*** SUPPLIED DATA

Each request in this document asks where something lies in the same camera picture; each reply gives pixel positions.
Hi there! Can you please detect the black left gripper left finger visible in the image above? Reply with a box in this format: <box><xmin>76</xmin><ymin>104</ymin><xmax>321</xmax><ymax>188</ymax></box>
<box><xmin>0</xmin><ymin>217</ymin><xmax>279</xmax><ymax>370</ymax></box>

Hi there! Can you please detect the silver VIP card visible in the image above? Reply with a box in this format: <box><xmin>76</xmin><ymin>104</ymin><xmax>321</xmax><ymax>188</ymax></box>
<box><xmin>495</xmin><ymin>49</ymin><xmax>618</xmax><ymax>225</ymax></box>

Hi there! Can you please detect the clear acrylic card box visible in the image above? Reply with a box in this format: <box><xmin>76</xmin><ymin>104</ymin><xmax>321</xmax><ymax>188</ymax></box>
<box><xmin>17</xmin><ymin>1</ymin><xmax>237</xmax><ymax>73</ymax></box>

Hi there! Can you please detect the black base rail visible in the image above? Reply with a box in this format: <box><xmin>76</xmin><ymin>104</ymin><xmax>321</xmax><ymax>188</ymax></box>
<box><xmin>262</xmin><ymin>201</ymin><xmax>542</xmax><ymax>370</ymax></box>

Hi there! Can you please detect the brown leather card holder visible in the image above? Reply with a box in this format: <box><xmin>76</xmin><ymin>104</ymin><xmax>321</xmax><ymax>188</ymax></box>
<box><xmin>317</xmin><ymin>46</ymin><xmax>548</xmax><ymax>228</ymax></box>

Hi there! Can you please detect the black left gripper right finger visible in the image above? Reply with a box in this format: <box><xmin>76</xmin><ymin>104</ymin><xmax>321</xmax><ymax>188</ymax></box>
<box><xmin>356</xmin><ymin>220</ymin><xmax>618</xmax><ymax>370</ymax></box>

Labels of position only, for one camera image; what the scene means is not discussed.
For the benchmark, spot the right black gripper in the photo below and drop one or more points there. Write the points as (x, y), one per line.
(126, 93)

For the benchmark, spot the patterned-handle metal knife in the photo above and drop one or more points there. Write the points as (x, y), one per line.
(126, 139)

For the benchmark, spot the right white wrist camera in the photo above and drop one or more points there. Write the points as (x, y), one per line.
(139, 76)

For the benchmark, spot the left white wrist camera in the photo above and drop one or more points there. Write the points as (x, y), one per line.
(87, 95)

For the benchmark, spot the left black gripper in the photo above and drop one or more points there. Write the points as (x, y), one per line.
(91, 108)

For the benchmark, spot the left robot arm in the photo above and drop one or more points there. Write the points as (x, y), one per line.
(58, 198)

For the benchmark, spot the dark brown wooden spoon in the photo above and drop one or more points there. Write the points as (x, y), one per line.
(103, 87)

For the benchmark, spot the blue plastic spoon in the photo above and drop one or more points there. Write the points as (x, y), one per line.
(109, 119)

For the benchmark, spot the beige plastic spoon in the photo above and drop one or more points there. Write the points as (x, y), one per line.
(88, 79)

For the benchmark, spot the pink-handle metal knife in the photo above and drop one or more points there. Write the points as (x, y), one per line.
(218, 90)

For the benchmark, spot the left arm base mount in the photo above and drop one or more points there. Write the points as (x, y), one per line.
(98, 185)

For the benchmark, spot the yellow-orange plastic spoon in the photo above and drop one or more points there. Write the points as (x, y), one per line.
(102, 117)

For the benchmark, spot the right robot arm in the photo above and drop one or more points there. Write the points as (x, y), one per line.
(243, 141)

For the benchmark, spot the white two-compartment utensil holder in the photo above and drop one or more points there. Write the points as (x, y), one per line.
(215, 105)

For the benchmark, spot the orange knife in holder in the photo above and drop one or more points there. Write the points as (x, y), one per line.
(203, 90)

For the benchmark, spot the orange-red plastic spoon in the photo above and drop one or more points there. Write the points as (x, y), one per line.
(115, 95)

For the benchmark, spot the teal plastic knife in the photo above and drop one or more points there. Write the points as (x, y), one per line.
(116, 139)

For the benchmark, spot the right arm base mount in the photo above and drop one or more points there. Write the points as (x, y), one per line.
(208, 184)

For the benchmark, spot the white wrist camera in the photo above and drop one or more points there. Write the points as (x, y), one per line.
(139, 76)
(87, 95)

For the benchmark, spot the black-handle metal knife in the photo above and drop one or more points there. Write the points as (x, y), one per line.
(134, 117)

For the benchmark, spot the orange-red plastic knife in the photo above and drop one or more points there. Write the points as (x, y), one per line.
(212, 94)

******
*** SUPPLIED DATA

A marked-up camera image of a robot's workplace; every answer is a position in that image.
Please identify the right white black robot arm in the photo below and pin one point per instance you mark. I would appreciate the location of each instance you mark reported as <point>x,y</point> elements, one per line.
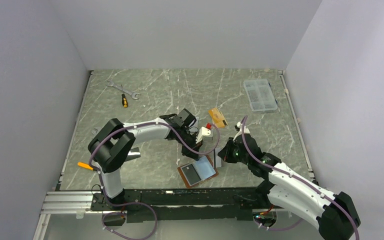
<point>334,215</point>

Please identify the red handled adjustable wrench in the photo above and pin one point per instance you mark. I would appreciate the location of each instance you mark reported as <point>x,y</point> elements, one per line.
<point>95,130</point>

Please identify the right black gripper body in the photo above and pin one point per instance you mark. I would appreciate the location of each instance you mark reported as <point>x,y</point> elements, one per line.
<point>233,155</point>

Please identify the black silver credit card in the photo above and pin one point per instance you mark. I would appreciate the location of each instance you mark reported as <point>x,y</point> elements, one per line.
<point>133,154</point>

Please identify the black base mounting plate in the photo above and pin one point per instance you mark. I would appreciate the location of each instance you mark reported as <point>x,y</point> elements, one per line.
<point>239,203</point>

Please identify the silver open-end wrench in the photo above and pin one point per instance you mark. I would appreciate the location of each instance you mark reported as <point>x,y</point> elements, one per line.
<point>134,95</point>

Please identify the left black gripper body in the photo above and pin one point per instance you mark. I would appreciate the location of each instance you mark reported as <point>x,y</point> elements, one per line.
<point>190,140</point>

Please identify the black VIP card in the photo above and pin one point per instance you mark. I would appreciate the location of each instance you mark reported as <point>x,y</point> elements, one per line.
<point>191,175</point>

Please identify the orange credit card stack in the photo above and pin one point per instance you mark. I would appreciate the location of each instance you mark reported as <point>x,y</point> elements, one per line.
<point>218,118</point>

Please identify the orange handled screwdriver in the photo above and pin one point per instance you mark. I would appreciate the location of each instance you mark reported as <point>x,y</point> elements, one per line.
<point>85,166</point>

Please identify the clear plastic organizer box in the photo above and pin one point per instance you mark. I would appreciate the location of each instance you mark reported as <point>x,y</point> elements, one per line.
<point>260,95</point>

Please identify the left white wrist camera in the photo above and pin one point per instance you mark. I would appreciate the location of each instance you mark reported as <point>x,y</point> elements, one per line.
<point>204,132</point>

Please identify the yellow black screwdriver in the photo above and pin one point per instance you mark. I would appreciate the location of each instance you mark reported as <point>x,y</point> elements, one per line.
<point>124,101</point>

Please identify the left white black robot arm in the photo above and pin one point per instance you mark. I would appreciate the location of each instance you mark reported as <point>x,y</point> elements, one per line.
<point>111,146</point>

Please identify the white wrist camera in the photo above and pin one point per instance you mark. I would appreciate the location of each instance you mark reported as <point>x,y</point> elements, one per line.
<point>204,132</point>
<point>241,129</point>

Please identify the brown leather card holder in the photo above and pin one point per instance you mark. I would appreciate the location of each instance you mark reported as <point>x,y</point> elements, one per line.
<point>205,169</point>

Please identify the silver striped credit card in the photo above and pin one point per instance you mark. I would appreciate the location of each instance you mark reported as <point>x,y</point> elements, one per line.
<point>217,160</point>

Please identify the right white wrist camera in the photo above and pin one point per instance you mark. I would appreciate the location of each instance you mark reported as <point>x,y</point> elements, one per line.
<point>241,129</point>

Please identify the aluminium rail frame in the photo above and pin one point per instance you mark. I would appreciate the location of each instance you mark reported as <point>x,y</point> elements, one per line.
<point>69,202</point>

******
*** SUPPLIED DATA

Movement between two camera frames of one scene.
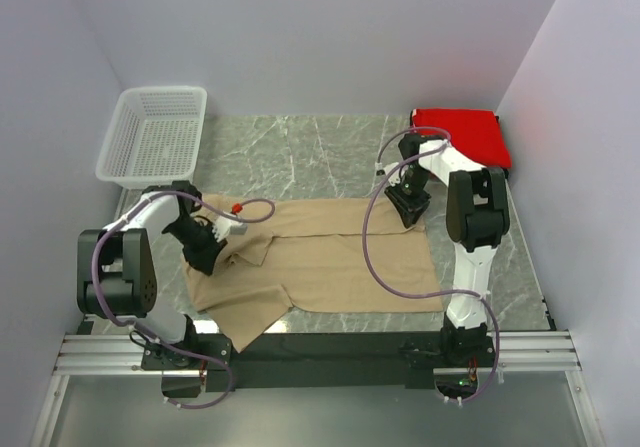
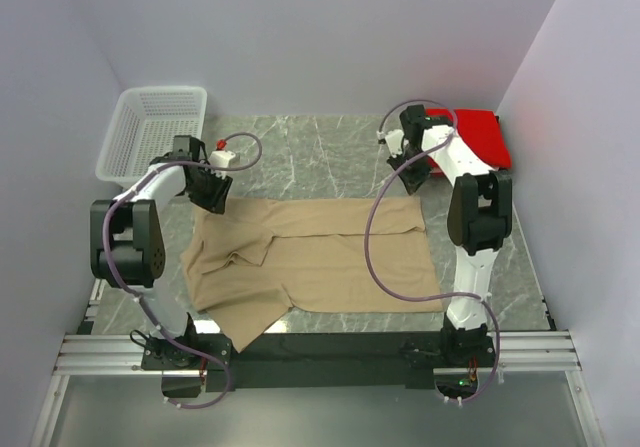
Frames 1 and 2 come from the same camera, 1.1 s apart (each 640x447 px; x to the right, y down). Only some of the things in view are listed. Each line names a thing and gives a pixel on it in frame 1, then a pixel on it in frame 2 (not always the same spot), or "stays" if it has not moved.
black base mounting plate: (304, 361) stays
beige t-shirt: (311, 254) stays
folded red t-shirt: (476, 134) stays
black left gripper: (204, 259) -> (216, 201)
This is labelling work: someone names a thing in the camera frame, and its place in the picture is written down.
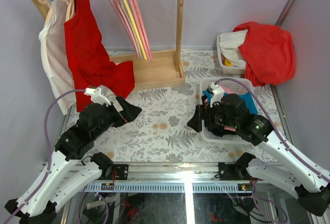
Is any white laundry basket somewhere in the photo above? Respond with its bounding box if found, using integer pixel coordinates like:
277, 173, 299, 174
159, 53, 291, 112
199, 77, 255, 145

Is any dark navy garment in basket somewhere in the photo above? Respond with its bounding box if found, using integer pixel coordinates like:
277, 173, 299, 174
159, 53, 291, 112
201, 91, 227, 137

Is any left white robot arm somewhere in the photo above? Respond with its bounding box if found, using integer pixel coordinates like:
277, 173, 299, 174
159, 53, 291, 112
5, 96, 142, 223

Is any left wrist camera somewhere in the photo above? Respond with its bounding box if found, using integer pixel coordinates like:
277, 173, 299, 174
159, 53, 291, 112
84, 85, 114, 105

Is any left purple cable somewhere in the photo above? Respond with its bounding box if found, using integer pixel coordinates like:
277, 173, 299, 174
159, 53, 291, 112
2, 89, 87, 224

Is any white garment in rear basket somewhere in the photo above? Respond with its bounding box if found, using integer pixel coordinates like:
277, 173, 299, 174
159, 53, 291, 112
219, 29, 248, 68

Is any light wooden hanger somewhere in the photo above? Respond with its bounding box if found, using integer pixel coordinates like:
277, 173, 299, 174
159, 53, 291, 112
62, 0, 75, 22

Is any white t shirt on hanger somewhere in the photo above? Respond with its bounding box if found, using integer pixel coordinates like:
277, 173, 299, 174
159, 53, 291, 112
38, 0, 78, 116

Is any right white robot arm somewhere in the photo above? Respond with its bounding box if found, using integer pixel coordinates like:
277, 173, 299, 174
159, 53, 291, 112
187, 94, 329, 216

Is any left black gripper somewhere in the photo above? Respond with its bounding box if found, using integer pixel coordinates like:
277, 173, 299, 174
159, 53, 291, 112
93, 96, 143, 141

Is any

******

WHAT THE TASK ASKS:
Copy out the lines above from the line containing "A marked-up camera" through the line containing "<point>218,118</point>", exactly, and keep the pictures out.

RESPONSE:
A marked-up camera image of a robot's workplace; every answer is a position in that image.
Please identify the right white black robot arm in the photo below and pin one point per instance you mark. I would appreciate the location of each instance you mark reported as <point>x,y</point> elements, one per line.
<point>334,215</point>

Please identify the red handled adjustable wrench in the photo above and pin one point per instance you mark. I would appreciate the location of each instance you mark reported as <point>x,y</point> elements, one per line.
<point>95,130</point>

Please identify the right black gripper body in the photo above and pin one point per instance you mark. I would appreciate the location of each instance you mark reported as <point>x,y</point> elements, one per line.
<point>233,155</point>

Please identify the black silver credit card in the photo above and pin one point per instance you mark. I would appreciate the location of each instance you mark reported as <point>x,y</point> elements, one per line.
<point>133,154</point>

Please identify the black base mounting plate in the photo above and pin one point per instance you mark. I would appreciate the location of each instance you mark reported as <point>x,y</point> elements, one per line.
<point>239,203</point>

Please identify the silver open-end wrench in the photo above and pin one point per instance you mark. I would appreciate the location of each instance you mark reported as <point>x,y</point> elements, one per line.
<point>134,95</point>

Please identify the left black gripper body in the photo above and pin one point per instance you mark. I would appreciate the location of each instance you mark reported as <point>x,y</point> elements, one per line.
<point>190,140</point>

Please identify the black VIP card in the photo above and pin one point per instance you mark. I would appreciate the location of each instance you mark reported as <point>x,y</point> elements, one per line.
<point>191,175</point>

Please identify the orange credit card stack in the photo above and pin one point per instance you mark. I would appreciate the location of each instance you mark reported as <point>x,y</point> elements, one per line.
<point>218,118</point>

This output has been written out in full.